A month later, Microsoft quietly fired nearly 300 employees working for LinkedIn, the product it acquired in 2016, along with over 300 employees from other departments.
These layoffs are largely a result of Microsoft’s focus on AI, with the company cutting costs to invest in the technology.

Microsoft has reportedly invested $190 billion in AI since 2025, and has pledged billions of dollars to build new data centers, of which it operates roughly 300 across 34 countries.
Since then, Microsoft has debuted new AI tools such as Scout, the AI agent powered by the open-source platform OpenClaw.
However, Microsoft’s triumph was quickly stifled when researchers uncovered 5 zero-day vulnerabilities in OpenClaw, just before the company planned expansion of the open-source platform.
At the same time, Microsoft announced a new suite of homegrown AI models, including a coding model designed to strengthen its GitHub Copilot tool.
But developers weren’t pleased with the tools after Microsoft implemented a meter-based system for its $39 monthly Copilot Pro+ plan.
Developers complained that they were burning through 8% of their monthly tokens in two hours.
 
This quote should be treated as unverified until it can be tied to a primary source, because it mixes a plausible claim (Microsoft layoffs) with several details that look questionable or internally inconsistent.

What you can safely say (without speculating)
  • Large tech companies, including Microsoft, do periodically announce reorganizations and layoffs, and those can affect sales/consulting roles.
  • However, the specific figures and product/security claims in the quoted text cannot be assumed accurate without a verifiable source link (publisher + date + author) and/or a Microsoft statement.

Red flags in the quoted text
  • “OpenClaw” / “Scout”: These names are not widely recognized as Microsoft products/projects in mainstream reporting. That doesn’t prove they’re false, but it does mean the claim needs strong sourcing.
  • “5 zero-day vulnerabilities … uncovered just before expansion”: Zero-day claims are commonly used in misinformation. Real vulnerability disclosures typically have identifiers (e.g., CVE IDs), researcher/org names, advisory links, and affected versions.
  • Money/timeline assertions (e.g., “$190 billion in AI since 2025”): Extremely large numbers and narrow time windows are another common misinformation pattern. If true, it should be easy to corroborate in earnings materials and major outlets.
  • Plan/pricing details (e.g., “Copilot Pro+ plan” and token burn claims): Pricing/limits change, but specific plan names and token-metering claims should be cross-checkable on Microsoft’s official product pages or reputable coverage.

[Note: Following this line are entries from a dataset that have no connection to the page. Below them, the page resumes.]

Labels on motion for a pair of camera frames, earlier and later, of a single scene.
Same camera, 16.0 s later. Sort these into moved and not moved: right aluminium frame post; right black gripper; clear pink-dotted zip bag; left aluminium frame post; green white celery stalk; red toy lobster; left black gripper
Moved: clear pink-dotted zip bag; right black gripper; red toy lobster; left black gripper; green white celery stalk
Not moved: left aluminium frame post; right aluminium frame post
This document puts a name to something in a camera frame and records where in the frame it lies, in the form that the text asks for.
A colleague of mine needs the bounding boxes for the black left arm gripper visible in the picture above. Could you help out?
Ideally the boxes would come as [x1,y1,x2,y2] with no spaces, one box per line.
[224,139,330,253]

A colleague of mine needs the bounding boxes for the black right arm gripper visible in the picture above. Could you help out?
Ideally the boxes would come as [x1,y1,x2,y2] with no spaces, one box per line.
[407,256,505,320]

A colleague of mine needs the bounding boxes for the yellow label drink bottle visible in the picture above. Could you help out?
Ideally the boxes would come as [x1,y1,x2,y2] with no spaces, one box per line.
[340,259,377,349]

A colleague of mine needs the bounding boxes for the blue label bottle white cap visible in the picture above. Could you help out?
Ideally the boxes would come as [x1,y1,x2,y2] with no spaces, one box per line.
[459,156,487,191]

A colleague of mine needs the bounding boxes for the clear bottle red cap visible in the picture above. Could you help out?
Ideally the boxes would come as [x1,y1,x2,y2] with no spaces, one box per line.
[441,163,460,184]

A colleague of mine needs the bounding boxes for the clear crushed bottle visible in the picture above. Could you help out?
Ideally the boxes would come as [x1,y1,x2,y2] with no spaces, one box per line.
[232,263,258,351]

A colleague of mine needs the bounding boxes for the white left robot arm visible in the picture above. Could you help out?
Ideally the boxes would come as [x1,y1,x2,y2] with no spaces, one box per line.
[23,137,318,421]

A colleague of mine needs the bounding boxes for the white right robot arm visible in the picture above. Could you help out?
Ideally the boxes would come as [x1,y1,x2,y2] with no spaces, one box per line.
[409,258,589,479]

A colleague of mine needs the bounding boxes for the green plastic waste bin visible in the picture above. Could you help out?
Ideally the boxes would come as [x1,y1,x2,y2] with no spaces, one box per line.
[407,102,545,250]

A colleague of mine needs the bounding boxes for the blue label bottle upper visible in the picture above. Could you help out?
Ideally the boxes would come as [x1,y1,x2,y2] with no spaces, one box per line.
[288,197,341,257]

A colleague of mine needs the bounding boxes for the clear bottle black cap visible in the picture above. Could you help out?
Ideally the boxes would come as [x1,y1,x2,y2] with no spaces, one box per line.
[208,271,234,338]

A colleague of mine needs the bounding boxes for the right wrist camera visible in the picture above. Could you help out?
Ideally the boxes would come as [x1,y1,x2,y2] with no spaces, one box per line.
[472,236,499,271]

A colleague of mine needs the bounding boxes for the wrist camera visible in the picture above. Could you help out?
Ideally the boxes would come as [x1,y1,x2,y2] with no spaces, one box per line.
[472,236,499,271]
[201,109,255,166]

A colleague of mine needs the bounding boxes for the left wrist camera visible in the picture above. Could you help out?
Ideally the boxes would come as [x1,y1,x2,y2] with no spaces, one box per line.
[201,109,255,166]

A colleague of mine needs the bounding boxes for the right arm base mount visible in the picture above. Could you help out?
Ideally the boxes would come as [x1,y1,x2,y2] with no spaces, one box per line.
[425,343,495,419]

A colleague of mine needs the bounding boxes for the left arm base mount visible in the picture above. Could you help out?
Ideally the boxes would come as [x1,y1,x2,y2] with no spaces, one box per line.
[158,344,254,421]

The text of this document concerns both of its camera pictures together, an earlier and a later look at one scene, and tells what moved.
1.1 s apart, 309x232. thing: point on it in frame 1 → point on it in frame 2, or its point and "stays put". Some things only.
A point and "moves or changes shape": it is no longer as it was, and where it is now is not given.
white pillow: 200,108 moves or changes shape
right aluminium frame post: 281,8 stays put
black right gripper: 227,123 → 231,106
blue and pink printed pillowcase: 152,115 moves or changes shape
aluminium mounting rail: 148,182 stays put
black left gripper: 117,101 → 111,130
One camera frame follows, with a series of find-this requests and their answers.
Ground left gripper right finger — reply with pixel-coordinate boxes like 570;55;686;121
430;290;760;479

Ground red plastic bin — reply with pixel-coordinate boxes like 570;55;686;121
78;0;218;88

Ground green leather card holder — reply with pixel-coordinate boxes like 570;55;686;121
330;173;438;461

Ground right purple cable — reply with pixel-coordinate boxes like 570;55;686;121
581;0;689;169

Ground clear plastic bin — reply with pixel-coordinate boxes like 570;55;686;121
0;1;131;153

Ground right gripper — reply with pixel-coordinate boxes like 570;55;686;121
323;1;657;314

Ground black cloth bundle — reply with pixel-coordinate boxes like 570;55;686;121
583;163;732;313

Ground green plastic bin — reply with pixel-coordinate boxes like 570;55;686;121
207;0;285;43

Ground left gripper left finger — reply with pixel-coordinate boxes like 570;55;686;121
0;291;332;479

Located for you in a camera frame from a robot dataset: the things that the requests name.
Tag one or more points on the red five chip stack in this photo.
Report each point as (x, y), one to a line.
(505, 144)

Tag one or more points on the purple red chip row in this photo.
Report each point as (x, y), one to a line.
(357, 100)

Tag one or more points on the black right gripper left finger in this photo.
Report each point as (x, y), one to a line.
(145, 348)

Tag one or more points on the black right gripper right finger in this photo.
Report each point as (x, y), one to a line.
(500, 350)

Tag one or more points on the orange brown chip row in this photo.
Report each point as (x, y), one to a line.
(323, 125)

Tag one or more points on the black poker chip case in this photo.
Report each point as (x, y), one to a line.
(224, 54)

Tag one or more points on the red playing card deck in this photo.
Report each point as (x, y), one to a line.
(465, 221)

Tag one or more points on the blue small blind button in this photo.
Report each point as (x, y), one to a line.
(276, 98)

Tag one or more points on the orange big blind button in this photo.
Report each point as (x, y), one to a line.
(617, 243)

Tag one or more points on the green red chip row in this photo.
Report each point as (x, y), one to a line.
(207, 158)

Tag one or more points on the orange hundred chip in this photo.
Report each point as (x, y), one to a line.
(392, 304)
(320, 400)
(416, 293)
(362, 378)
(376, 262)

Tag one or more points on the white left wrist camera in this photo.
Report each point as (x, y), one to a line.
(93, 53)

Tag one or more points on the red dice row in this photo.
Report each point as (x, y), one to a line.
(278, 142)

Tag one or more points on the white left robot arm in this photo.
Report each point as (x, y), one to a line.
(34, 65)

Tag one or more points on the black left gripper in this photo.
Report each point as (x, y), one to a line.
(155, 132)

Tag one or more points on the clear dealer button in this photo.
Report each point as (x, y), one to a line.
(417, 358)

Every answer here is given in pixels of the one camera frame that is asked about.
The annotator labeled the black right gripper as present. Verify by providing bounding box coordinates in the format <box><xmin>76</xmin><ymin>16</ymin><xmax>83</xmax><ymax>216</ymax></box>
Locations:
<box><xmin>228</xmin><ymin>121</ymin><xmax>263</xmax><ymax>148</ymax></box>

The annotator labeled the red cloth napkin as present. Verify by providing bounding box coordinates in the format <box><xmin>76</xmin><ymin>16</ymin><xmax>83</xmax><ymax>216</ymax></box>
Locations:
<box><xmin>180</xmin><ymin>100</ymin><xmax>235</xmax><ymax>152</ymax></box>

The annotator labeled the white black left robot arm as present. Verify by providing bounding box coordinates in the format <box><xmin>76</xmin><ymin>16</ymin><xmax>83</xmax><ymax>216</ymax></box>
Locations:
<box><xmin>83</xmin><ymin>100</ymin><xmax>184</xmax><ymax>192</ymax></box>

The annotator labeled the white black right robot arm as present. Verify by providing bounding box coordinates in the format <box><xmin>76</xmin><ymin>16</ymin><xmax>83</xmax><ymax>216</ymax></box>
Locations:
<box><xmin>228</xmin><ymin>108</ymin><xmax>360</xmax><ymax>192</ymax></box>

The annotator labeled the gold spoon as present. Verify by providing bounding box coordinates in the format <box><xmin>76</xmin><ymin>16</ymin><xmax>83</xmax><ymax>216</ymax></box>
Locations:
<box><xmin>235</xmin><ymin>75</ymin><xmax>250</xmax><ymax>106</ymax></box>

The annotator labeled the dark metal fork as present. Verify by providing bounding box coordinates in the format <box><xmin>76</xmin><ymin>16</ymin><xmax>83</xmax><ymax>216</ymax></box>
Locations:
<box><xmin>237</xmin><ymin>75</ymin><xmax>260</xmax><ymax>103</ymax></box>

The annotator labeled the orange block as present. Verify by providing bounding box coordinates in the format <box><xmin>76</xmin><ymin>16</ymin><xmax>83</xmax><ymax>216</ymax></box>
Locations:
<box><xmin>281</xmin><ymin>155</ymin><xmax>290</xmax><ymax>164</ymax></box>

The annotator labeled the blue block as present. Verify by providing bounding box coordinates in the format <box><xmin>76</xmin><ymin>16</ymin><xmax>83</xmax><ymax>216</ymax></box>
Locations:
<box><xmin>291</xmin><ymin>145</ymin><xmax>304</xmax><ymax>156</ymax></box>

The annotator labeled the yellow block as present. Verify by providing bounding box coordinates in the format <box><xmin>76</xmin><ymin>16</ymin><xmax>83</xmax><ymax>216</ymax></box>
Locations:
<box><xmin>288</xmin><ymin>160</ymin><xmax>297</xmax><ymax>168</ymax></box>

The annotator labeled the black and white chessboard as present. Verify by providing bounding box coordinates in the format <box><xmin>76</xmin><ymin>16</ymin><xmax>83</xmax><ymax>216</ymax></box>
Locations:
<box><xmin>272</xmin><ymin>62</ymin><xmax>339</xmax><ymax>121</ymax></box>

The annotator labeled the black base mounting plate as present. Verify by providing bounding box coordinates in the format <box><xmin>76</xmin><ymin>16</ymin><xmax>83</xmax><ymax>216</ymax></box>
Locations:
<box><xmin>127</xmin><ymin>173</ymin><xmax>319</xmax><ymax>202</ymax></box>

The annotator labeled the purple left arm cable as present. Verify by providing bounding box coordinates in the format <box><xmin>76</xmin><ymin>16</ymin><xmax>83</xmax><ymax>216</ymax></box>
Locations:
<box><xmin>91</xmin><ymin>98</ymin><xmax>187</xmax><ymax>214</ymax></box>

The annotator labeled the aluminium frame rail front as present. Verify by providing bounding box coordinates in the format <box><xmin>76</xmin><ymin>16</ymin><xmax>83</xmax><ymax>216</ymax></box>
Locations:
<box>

How to verify it (low-risk steps)
  • Find the original Business Insider article being referenced (not a repost). Confirm the author, date, and whether it cites Microsoft directly or “people familiar with the matter.”
  • Check Microsoft’s official communications: News Center posts, Investor Relations announcements, and earnings transcripts.
  • For the security portion, look for a real advisory trail: CVE entries, GitHub security advisories, or a published report from a recognized security research team with technical details.
  • If you want to discuss it on MalwareTips, share the direct source URL(s) rather than the reposted quote, so members can validate the claims precisely.

Practical takeaway
Until you can link the original reporting and any supporting primary sources, it’s best to treat this as a rumor mash-up and avoid repeating the “OpenClaw/zero-days/Copilot pricing” parts as facts.